EXERCISE DETAILS — Print word for word the first line of the records below and every following line through the one containing "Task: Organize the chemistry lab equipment"; print nothing else.

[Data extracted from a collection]
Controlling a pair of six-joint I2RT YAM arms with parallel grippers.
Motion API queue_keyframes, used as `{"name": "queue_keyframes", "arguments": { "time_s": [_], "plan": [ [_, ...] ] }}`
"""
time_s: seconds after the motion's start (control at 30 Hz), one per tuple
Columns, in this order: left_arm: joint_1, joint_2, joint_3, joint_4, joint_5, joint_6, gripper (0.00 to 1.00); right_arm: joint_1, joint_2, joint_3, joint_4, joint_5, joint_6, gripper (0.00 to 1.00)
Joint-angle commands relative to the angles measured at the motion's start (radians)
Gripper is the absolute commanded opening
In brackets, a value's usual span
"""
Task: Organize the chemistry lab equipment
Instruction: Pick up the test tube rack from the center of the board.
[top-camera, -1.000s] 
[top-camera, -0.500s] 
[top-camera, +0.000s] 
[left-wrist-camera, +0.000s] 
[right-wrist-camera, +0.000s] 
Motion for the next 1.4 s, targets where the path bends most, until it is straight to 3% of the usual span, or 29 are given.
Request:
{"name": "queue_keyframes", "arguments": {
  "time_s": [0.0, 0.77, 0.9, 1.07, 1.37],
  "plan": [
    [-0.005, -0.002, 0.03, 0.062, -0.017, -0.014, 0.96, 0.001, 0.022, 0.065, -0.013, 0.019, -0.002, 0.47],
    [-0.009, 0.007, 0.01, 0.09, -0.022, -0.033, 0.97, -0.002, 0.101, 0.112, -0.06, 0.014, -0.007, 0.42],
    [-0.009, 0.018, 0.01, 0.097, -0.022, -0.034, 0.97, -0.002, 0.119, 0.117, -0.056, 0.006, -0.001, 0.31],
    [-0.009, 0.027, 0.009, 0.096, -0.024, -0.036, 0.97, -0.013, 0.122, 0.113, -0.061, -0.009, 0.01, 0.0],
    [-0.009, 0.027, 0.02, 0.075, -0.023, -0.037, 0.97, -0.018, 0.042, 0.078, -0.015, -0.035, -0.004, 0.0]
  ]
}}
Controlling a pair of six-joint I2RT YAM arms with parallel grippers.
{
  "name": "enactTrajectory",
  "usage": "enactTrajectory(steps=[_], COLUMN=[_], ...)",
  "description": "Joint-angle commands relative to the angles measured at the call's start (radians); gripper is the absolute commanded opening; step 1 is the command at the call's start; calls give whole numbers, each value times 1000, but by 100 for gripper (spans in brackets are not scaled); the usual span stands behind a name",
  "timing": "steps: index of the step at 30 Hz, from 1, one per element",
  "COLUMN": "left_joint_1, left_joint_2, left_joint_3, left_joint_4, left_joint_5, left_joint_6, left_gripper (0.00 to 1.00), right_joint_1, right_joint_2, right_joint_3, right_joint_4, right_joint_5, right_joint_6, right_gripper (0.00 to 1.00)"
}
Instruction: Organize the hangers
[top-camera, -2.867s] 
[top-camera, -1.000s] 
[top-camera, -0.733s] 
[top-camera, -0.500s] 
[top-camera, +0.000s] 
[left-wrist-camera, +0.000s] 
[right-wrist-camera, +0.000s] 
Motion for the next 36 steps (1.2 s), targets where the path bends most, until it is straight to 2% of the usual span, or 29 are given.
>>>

RESULT FOR THIS EXERCISE —
Controlling a pair of six-joint I2RT YAM arms with parallel grippers.
Motion API queue_keyframes, used as `{"name": "queue_keyframes", "arguments": { "time_s": [_], "plan": [ [_, ...] ] }}`
"""
time_s: seconds after the motion's start (control at 30 Hz), one per tuple
Columns, in this order: left_arm: joint_1, joint_2, joint_3, joint_4, joint_5, joint_6, gripper (0.00 to 1.00); right_arm: joint_1, joint_2, joint_3, joint_4, joint_5, joint_6, gripper (0.00 to 1.00)
Joint-angle commands relative to the angles measured at the motion's start (radians)
Gripper is the absolute commanded opening
In brackets, a value's usual span
"""
Task: Organize the chemistry lab equipment

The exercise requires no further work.